Kahawa West Jubilee Investment Ltd v Gitau & another (Environment & Land Case 44 of 2016) [2022] KEELC 4859 (KLR) (22 September 2022) (Ruling)
Neutral citation:
[2022] KEELC 4859 (KLR)
Republic of Kenya
Environment & Land Case 44 of 2016
CA Ochieng, J
September 22, 2022
Between
Kahawa West Jubilee Investment Ltd
Plaintiff
and
James Gitau
1st Defendant
John Kainga
2nd Defendant
Ruling
1.What is before Court for determination is the Defendants’ Notice of Motion application dated the November 11, 2021 brought pursuant to Section 63(e) and 80 of the Civil Procedure Act as well as Order 45 Rule 1 of the Civil Procedure Rules. The Defendants seek the following orders:1.Spent2.That this Honourable Court be pleased to grant leave for the firm of M/S Kamuiru Muibu & Co. Advocates to come on record after judgment for the Applicants/Defendants herein.3.That in the interim, this Honourable Court be pleased to issue stay of the Judgment dated October 18, 2019 and the resultant Decree dated December 19, 2019 pending the hearing and determination of this application.4.That the Court process server Benson S Mulumba be cross examined during the hearing of the application.5.That upon hearing and determination of this application, the Judgment dated October 18, 2019 and the resultant Decree dated December 19, 2019 be set aside and or be reviewed.6.That this Honourable Court be pleased to grant leave to the Applicants/Defendants to file and serve their Statement of Defence.7.That the costs of this application be provided for.
2.The Application is premised on the grounds on the face of it and the supporting affidavit of James Gitau and John Kahiga where they claim their mother Jane Njoki Kiarie settled her family on the suit property (Ndalani/Mavoloni Block 1/ 1009) in 1983. Further, that they have resided thereon from 1983 upto 2021 when they were forcefully evicted. They contend that their mother purchased the suit property on 16th March, 1983 from one Moses Mutune Kithome and paid valuable consideration. They explain that part of the consideration of the suit property was their mother’s land in Nzuki-ini which the said vendor excised five (5) acres and proceeded to sell.
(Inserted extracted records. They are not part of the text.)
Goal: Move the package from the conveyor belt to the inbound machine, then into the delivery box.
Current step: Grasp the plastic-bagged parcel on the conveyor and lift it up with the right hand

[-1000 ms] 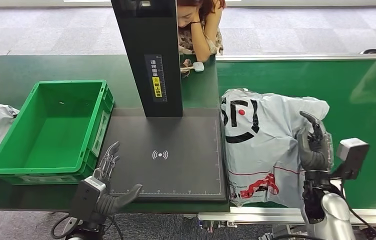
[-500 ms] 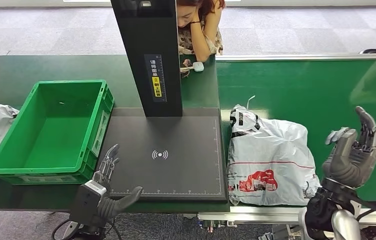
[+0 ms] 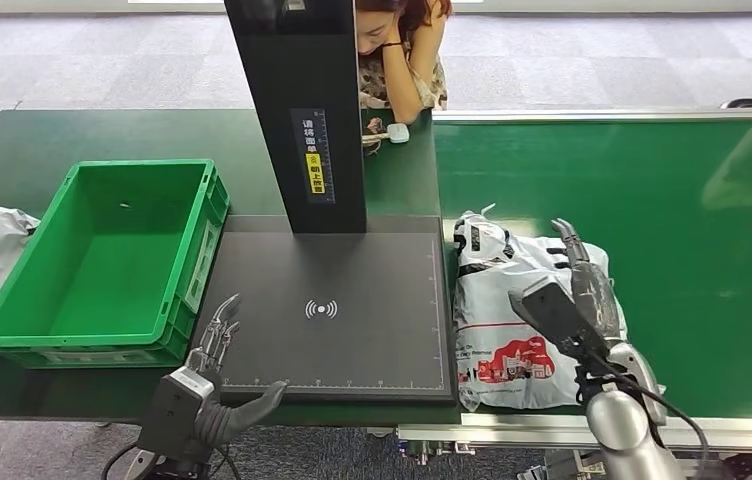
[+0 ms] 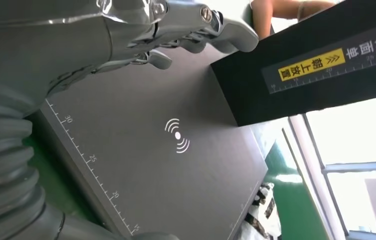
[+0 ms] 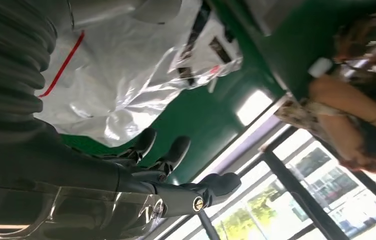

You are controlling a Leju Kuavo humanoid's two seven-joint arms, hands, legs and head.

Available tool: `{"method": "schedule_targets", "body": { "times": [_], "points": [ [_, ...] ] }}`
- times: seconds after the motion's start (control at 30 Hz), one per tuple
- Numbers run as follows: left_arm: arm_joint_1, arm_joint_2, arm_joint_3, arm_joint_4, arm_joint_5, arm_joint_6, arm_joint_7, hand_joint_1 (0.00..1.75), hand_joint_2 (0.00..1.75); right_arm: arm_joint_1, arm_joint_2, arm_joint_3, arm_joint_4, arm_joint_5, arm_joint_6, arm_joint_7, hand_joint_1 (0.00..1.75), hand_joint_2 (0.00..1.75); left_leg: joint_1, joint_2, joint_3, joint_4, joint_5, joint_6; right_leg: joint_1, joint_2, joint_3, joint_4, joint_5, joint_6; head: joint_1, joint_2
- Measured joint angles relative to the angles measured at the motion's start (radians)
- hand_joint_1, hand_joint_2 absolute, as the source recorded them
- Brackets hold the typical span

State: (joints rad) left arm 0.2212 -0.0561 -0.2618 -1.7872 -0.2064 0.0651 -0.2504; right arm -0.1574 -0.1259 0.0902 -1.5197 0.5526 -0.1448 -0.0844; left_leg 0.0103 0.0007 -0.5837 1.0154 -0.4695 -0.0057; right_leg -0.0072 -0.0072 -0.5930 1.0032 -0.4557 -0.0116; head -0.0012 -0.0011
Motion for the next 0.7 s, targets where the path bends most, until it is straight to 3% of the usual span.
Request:
{"method": "schedule_targets", "body": {
  "times": [0.23,0.4,0.7],
  "points": [
    [-0.002,0.006,0.0,0.0,0.014,0.0,0.004,0.0,1.75,-0.123,-0.086,0.048,0.292,0.247,0.065,0.154,0.0,1.75,0.0,-0.001,-0.001,0.0,0.001,0.001,0.0,-0.001,0.0,0.0,0.0,0.0,0.0,0.0],
    [-0.003,0.008,0.0,0.0,0.015,0.001,0.006,0.0,1.75,-0.186,-0.128,0.082,0.438,0.4,0.017,0.252,0.0,1.75,0.0,0.0,0.0,0.001,0.001,0.001,-0.001,0.0,-0.001,0.0,0.0,0.0,0.0,0.0],
    [-0.015,0.008,-0.002,0.001,0.015,-0.003,0.017,0.0,1.75,-0.214,-0.144,0.111,0.517,0.471,-0.014,0.302,0.0,1.75,0.0,0.0,0.0,0.001,0.001,0.001,0.0,0.0,-0.001,0.0,0.0,0.0,0.0,0.0]
  ]
}}
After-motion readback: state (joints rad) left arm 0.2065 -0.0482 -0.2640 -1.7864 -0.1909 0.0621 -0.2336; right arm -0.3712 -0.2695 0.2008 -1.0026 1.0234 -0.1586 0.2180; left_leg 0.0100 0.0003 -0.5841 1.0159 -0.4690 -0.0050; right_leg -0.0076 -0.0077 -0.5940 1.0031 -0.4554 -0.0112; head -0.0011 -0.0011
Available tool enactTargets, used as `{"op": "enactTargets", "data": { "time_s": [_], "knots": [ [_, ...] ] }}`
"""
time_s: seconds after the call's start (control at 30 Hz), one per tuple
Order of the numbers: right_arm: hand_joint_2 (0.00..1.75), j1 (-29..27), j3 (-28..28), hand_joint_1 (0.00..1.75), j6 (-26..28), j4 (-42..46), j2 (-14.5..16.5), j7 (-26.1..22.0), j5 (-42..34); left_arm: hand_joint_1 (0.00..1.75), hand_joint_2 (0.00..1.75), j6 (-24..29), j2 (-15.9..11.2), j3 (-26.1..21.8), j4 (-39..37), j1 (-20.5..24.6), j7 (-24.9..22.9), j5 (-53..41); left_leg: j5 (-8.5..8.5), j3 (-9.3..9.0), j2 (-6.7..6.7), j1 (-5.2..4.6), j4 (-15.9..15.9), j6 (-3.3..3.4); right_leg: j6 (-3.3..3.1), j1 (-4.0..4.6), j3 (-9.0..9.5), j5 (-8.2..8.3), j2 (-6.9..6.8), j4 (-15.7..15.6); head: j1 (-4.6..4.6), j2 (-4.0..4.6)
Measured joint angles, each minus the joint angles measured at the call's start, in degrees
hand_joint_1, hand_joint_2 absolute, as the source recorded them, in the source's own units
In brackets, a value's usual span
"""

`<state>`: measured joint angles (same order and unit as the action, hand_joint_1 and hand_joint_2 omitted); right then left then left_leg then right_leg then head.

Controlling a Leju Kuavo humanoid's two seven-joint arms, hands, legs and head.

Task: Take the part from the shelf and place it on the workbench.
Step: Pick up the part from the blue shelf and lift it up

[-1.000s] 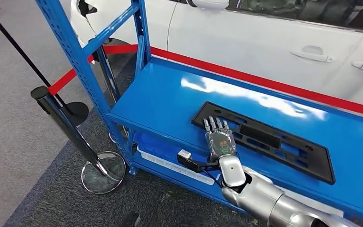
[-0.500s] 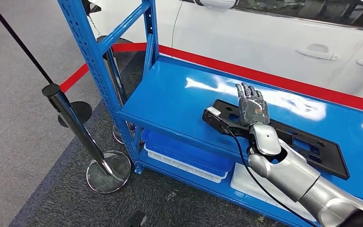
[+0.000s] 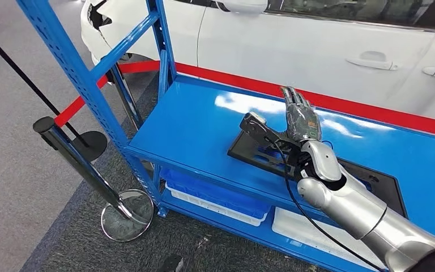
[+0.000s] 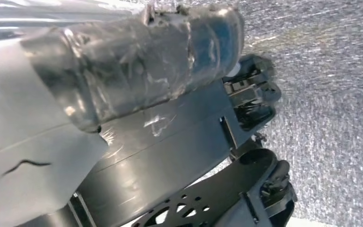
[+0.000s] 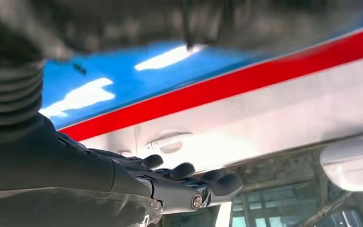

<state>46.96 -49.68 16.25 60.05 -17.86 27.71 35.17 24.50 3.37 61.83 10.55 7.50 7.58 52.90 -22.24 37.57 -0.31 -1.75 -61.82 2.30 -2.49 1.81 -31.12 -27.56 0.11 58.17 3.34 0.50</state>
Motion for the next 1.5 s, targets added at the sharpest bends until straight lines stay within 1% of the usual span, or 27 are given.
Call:
{"op": "enactTargets", "data": {
  "time_s": [0.1, 0.17, 0.23, 0.3, 0.33, 0.37, 0.4, 0.47, 0.5, 0.53, 0.57, 0.6, 0.67, 0.7, 0.8, 0.83, 0.87, 0.9, 1.0, 1.03, 1.1, 1.2, 1.27, 1.33, 1.37, 1.4, 1.5],
  "knots": [
    [0.00, -0.4, 0.0, 0.00, 0.7, 0.0, 0.1, -0.9, -1.6, 0.00, 0.00, 0.0, -0.1, 0.5, 0.0, 0.0, -0.1, -0.1, -0.05, -1.74, 0.06, -0.61, 3.6, 1.48, 0.58, -0.40, 0.15, 0.16, -0.08, -1.0, 0.09, 0.00],
    [0.00, -0.6, 0.1, 0.00, 1.1, 0.0, 0.1, -1.4, -2.2, 0.00, 0.00, 0.0, -0.1, 0.7, 0.0, 0.0, -0.3, -0.1, -0.26, -3.97, 0.14, -0.02, 7.0, 1.85, 0.93, -0.30, 0.22, -0.28, -0.06, -1.0, 0.06, 0.00],
    [0.00, -0.6, 0.3, 0.00, 1.4, 0.0, 0.1, -1.7, -2.4, 0.00, 0.00, -0.1, 0.0, 0.8, 0.1, -0.2, -0.4, -0.2, -0.35, -5.99, 0.25, 0.91, 9.4, 1.80, 1.84, -0.66, -1.97, -2.02, 0.13, 3.3, -0.21, 0.00],
    [0.00, -1.0, 0.4, 0.00, 1.5, -0.1, 0.1, -1.8, -2.7, 0.00, 0.00, -0.1, 0.0, 0.8, 0.1, -0.2, -0.6, -0.2, -0.79, -6.69, 0.29, 1.64, 9.6, 1.32, 3.26, -1.76, -6.66, -3.90, 0.19, 10.8, -0.33, 0.00],
    [0.00, -1.3, 0.4, 0.00, 1.5, -0.2, 0.1, -1.9, -2.8, 0.00, 0.00, -0.2, 0.0, 0.9, 0.1, -0.2, -0.7, -0.2, -1.17, -6.91, 0.26, 2.05, 9.5, 0.88, 4.01, -2.50, -8.64, -3.92, 0.16, 13.2, -0.35, 0.00],
    [0.00, -1.6, 0.4, 0.00, 1.5, -0.3, 0.1, -1.9, -3.0, 0.00, 0.00, -0.2, 0.0, 0.9, 0.1, -0.2, -0.8, -0.3, -1.63, -7.13, 0.20, 2.56, 9.1, 0.28, 4.84, -3.30, -9.71, -2.93, 0.12, 13.7, -0.35, 0.00],
    [0.00, -1.7, 0.4, 0.00, 1.5, -0.4, 0.1, -2.0, -3.1, 0.00, 0.00, -0.2, 0.0, 0.9, 0.1, -0.2, -0.9, -0.3, -2.23, -7.30, 0.13, 3.13, 8.5, -0.39, 5.76, -4.14, -9.58, -0.93, 0.05, 11.9, -0.35, 0.00],
    [0.00, -1.8, 0.4, 0.00, 1.6, -0.6, 0.1, -2.2, -3.3, 0.00, 0.00, -0.1, -0.2, 0.9, 0.0, -0.2, -1.0, -0.6, -4.04, -6.96, -0.01, 4.11, 6.4, -2.12, 7.99, -5.60, -7.45, 2.83, -0.02, 5.6, -0.56, 0.00],
    [0.00, -1.9, 0.4, 0.00, 1.7, -0.6, 0.1, -2.4, -3.3, 0.00, 0.00, -0.1, -0.4, 0.9, 0.0, -0.1, -1.0, -0.7, -5.03, -6.51, -0.03, 4.35, 5.0, -2.93, 8.09, -5.95, -6.70, 3.49, 0.14, 3.7, -0.72, 0.00],
    [0.00, -2.0, 0.4, 0.00, 1.8, -0.6, 0.2, -2.6, -3.4, 0.00, 0.00, -0.1, -0.5, 1.0, -0.1, 0.0, -1.0, -0.8, -5.74, -5.98, -0.05, 4.43, 4.0, -3.55, 7.70, -6.04, -6.47, 3.31, 0.28, 3.0, -0.72, 0.00],
    [0.00, -2.2, 0.4, 0.00, 1.9, -0.7, 0.2, -2.6, -3.5, 0.00, 0.00, 0.0, -0.7, 1.0, -0.1, 0.0, -1.0, -0.8, -6.10, -5.59, -0.05, 4.43, 3.5, -3.96, 6.75, -5.79, -6.65, 2.64, 0.48, 3.5, -0.64, 0.00],
    [0.00, -2.3, 0.4, 0.00, 2.0, -0.7, 0.2, -2.7, -3.6, 0.00, 0.00, 0.0, -0.6, 1.1, -0.1, -0.1, -1.0, -0.9, -6.24, -5.57, -0.02, 4.49, 3.4, -4.17, 5.60, -5.72, -6.96, 2.44, 0.53, 3.8, -0.41, 0.00],
    [0.00, -2.2, 0.5, 0.00, 2.1, -0.8, 0.2, -2.7, -3.6, 0.00, 0.00, 0.1, -0.6, 1.2, -0.1, -0.1, -1.0, -0.9, -6.88, -5.46, 0.05, 4.68, 2.8, -4.33, 4.38, -5.27, -7.18, 2.12, 0.53, 4.3, 0.07, 0.00],
    [0.00, -2.1, 0.5, 0.00, 2.1, -0.8, 0.2, -2.7, -3.7, 0.00, 0.00, 0.1, -0.6, 1.2, -0.1, -0.1, -0.9, -1.0, -7.96, -4.80, 0.10, 4.66, 1.2, -4.17, 3.96, -4.99, -7.16, 2.06, 0.56, 4.3, 0.28, 0.00],
    [0.00, -2.1, 0.5, 0.00, 2.1, -0.8, 0.2, -2.8, -3.8, 0.00, 0.00, 0.3, -0.6, 1.3, -0.1, 0.3, -0.7, -1.0, -12.99, 0.53, 0.18, 3.63, -9.7, -2.54, 3.37, -3.68, -6.73, 1.99, 0.58, 3.9, 0.89, 0.00],
    [0.00, -2.1, 0.5, 0.00, 2.2, -0.9, 0.3, -2.9, -3.9, 0.00, 0.00, 0.3, -0.6, 1.3, -0.1, 0.5, -0.6, -1.1, -13.75, 2.23, 0.17, 2.99, -12.7, -1.86, 3.23, -3.18, -6.58, 1.92, 0.57, 3.8, 0.93, 0.00],
    [0.00, -2.1, 0.5, 0.00, 2.2, -1.1, 0.3, -3.0, -4.0, 0.00, 0.00, 0.3, -0.6, 1.4, -0.1, 0.6, -0.5, -1.0, -13.40, 3.08, 0.15, 2.28, -13.9, -1.16, 3.03, -2.71, -6.42, 1.81, 0.56, 3.8, 0.92, 0.00],
    [0.00, -2.1, 0.4, 0.00, 2.2, -1.2, 0.3, -3.1, -4.1, 0.00, 0.00, 0.3, -0.6, 1.6, -0.1, 0.6, -0.5, -1.0, -11.89, 2.90, 0.15, 1.51, -12.9, -0.38, 2.78, -2.28, -6.14, 1.64, 0.57, 3.8, 0.91, 0.00],
    [0.00, -2.0, 0.4, 0.00, 2.5, -1.3, 0.4, -3.6, -4.2, 0.00, 0.00, 0.5, -0.6, 2.1, -0.1, 0.4, -0.5, -1.0, -5.31, -1.43, 0.16, -0.71, -2.7, 2.35, 2.07, -1.67, -4.88, 1.20, 0.60, 3.3, 0.73, 0.00],
    [0.00, -2.0, 0.4, 0.00, 2.7, -1.4, 0.5, -3.8, -4.3, 0.00, 0.00, 0.6, -0.7, 2.2, -0.1, 0.3, -0.5, -1.0, -4.25, -2.60, 0.17, -1.18, -0.1, 3.01, 2.04, -1.73, -4.63, 1.26, 0.60, 3.0, 0.68, 0.00],
    [0.00, -2.1, 0.4, 0.00, 3.4, -1.5, 0.5, -4.4, -5.0, 0.00, 0.00, 0.7, -0.7, 2.3, -0.1, 0.3, -0.8, -0.9, -3.98, -3.58, 0.19, -1.57, 2.4, 3.60, 2.24, -1.94, -4.55, 1.67, 0.55, 2.2, 0.66, 0.00],
    [0.00, -2.1, 0.5, 0.00, 5.0, -1.2, 0.5, -5.8, -6.6, 0.00, 0.00, 0.7, -0.5, 2.3, -0.1, 0.3, -1.0, -0.8, -3.01, -5.64, 0.38, -0.99, 6.3, 3.22, 2.72, -1.69, -4.64, 1.52, 0.43, 2.1, 0.63, 0.00],
    [0.00, -1.9, 0.7, 0.00, 5.8, -1.1, 0.6, -6.3, -7.3, 0.00, 0.00, 0.7, -0.3, 2.3, -0.1, 0.2, -1.1, -0.7, -2.49, -6.70, 0.57, -0.40, 7.8, 2.68, 3.40, -1.78, -6.55, -0.63, 0.41, 6.4, 0.44, 0.00],
    [0.00, -2.2, 0.8, 0.00, 6.2, -1.0, 0.7, -6.8, -8.0, 0.00, 0.00, 0.7, -0.2, 2.3, -0.1, 0.2, -1.3, -0.7, -2.74, -6.85, 0.59, 0.03, 7.6, 2.33, 4.33, -2.39, -9.85, -2.96, 0.38, 12.7, 0.42, 0.00],
    [0.00, -2.4, 0.8, 0.00, 6.3, -0.9, 0.7, -7.0, -8.4, 0.00, 0.00, 0.7, -0.2, 2.3, -0.1, 0.1, -1.3, -0.7, -3.01, -6.83, 0.57, 0.29, 7.3, 2.03, 4.79, -2.78, -10.88, -3.08, 0.33, 14.4, 0.42, 0.00],
    [0.00, -2.5, 0.8, 0.00, 6.5, -0.8, 0.7, -7.3, -8.8, 0.00, 0.00, 0.7, -0.1, 2.3, -0.1, 0.1, -1.3, -0.6, -3.38, -6.79, 0.53, 0.62, 6.8, 1.64, 5.28, -3.17, -10.95, -2.21, 0.25, 14.1, 0.42, 0.00],
    [0.00, -2.5, 0.9, 0.00, 6.9, 0.1, 0.8, -7.9, -9.5, 0.00, 0.00, 0.6, -0.1, 2.3, -0.1, 0.1, -1.4, -0.4, -5.31, -6.32, 0.43, 1.66, 4.1, -0.01, 6.74, -3.95, -6.89, 1.96, 0.05, 5.7, 0.25, 0.00]
  ]
}}
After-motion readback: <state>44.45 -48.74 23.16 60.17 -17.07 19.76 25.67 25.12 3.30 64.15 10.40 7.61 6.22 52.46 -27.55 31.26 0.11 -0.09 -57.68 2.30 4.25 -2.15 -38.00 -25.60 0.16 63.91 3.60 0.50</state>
Further, they have sought assistance from various offices to compel Moses Mutune Kithome to register the suit property in their mother’s but it was invain. They confirm that at the point of sale, the suit property was un registered but in the form of a share at Mavoloni Company Limited and when the same was finally registered, the said vendor Moses Mutune Kithome in collusion with the said company in which he was a director fraudulently caused the transfer of the said property to himself and thereafter resold it. They insist they were only served with a demand letter dated the April 26, 2016 which they responded to. They deny knowledge of the instant suit until they were forcefully evicted from their land and their belongings destroyed. They contend that the affidavit of service by Benson S Mulumba confirms there was no proper service upon them. They reiterate that there are not trespassers and or squatters as claimed but have legitimate claim to the suit property. Further, that Judgment was entered through concealment of material facts. They insist they have a plausible defence that is meritorious and has a high likelihood of success.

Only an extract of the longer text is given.